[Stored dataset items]
::::::::::
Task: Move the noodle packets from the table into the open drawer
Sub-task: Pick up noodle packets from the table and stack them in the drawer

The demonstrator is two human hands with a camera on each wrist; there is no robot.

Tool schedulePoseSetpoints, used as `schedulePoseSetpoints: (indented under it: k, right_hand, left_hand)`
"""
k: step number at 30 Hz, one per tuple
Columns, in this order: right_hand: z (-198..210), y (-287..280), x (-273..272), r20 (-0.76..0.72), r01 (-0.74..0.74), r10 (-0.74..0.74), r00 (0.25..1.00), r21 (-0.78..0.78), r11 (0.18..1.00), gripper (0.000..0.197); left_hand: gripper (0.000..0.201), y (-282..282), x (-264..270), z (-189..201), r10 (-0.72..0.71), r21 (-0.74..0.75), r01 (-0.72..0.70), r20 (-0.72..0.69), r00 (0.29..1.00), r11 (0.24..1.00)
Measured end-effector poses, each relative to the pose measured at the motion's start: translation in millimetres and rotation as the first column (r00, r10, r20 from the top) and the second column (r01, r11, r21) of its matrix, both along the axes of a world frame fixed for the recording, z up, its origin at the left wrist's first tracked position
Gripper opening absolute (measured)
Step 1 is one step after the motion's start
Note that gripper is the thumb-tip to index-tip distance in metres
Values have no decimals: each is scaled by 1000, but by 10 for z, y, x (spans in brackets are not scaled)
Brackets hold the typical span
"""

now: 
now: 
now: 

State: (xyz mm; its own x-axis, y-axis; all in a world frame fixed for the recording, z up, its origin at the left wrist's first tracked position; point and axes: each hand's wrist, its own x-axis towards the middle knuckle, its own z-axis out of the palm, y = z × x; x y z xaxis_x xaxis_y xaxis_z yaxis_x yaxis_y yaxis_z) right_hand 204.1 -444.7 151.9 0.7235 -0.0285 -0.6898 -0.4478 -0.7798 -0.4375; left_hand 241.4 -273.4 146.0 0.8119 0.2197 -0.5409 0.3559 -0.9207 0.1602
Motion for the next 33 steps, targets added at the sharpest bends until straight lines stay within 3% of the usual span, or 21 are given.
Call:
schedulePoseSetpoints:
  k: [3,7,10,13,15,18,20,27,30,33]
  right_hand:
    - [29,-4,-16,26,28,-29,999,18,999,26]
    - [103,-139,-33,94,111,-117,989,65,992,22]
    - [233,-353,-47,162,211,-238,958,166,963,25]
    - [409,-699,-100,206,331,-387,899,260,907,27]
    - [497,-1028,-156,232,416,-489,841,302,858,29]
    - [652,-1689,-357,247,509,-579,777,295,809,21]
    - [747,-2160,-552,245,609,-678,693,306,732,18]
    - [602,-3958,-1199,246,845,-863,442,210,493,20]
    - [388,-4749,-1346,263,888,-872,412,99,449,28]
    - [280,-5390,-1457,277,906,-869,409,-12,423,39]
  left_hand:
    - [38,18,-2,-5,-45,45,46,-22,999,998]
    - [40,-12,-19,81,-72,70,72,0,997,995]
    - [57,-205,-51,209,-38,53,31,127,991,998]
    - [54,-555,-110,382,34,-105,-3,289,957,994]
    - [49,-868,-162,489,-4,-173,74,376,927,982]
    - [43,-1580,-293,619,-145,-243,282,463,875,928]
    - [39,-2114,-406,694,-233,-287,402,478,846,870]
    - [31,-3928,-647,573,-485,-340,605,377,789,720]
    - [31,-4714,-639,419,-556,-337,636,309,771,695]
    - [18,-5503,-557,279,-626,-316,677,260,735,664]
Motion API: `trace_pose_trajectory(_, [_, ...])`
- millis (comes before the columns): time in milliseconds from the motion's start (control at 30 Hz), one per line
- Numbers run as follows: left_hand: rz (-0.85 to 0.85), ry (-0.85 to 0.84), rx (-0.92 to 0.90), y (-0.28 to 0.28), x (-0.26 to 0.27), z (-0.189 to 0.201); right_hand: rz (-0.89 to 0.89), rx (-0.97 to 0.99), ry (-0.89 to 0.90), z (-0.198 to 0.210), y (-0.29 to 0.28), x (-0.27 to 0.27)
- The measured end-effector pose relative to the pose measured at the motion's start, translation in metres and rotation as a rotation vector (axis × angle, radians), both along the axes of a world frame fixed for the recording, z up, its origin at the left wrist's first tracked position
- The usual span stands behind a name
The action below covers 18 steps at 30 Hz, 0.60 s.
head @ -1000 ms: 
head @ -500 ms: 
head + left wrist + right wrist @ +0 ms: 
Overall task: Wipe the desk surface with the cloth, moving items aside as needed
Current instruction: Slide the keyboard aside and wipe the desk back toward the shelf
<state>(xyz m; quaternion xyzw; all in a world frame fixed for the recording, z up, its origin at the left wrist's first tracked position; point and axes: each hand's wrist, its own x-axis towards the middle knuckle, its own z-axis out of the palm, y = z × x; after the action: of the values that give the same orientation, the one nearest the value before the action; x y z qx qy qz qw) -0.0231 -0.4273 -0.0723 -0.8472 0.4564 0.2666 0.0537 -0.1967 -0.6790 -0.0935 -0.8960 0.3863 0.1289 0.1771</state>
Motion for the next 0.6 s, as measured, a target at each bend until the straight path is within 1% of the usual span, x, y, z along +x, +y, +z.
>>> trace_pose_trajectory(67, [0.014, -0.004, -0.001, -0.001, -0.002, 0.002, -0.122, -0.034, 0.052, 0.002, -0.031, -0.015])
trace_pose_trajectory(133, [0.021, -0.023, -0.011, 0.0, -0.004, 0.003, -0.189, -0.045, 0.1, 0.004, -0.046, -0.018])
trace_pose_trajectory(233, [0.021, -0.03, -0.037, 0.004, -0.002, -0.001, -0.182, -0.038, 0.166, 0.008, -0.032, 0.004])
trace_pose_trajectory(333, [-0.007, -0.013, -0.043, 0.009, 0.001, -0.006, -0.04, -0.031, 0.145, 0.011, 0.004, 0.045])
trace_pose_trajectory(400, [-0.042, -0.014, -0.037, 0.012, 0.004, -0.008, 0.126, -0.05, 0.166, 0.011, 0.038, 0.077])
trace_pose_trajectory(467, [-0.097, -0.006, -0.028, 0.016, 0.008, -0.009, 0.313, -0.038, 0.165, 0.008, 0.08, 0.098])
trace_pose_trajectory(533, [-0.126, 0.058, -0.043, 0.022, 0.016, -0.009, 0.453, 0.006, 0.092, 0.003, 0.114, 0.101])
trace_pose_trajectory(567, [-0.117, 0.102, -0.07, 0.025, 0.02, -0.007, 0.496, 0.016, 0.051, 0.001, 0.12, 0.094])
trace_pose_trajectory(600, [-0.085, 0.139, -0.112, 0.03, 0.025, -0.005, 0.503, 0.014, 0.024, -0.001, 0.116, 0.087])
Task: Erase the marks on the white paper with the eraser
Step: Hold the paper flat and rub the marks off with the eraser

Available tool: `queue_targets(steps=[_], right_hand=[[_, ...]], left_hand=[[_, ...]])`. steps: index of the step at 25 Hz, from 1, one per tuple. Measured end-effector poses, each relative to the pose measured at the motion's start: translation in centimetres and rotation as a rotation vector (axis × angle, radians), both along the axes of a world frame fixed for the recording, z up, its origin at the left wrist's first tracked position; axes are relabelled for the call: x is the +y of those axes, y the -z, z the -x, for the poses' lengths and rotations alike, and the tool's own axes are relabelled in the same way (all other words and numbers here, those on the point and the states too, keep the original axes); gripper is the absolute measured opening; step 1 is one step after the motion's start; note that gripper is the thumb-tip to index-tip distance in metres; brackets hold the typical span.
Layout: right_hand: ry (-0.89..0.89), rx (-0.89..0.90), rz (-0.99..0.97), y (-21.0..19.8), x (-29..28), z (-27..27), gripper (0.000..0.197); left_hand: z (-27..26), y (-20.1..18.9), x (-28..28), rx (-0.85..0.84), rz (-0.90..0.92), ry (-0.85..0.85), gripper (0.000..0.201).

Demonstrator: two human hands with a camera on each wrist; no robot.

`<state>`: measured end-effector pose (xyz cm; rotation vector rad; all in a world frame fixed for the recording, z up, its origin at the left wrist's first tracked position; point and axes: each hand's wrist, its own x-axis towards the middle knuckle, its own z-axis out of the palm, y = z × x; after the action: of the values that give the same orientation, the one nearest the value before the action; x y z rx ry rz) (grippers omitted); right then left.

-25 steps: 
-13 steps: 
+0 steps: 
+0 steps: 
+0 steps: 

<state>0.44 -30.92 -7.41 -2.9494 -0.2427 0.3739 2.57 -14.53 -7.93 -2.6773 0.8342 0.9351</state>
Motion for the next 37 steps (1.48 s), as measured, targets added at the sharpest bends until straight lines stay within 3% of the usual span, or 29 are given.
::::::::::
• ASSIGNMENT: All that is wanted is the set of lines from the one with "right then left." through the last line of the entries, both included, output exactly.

• ANSWER AREA:
`<state>`: measured end-effector pose (xyz cm; rotation vector rad; all in a world frame fixed for the recording, z up, its origin at the left wrist's first tracked position; point and axes: each hand's wrist, its own x-axis towards the middle knuckle, its own z-axis out of the palm, y = z × x; after the action: of the values that give the same orientation, the one nearest the value before the action; x y z rx ry rz) (grippers omitted); right then left.

-25 steps: 
-13 steps: 
+0 steps: 
+0 steps: 
+0 steps: 

<state>0.44 -30.92 -7.41 -2.9494 -0.2427 0.3739 2.57 -14.53 -7.93 -2.6773 0.8342 0.9351</state>
Motion for the next 37 steps (1.48 s), as measured, targets added at the sharpest bends until straight lines stay within 3% of the usual span, or 29 are given.

This output is finished.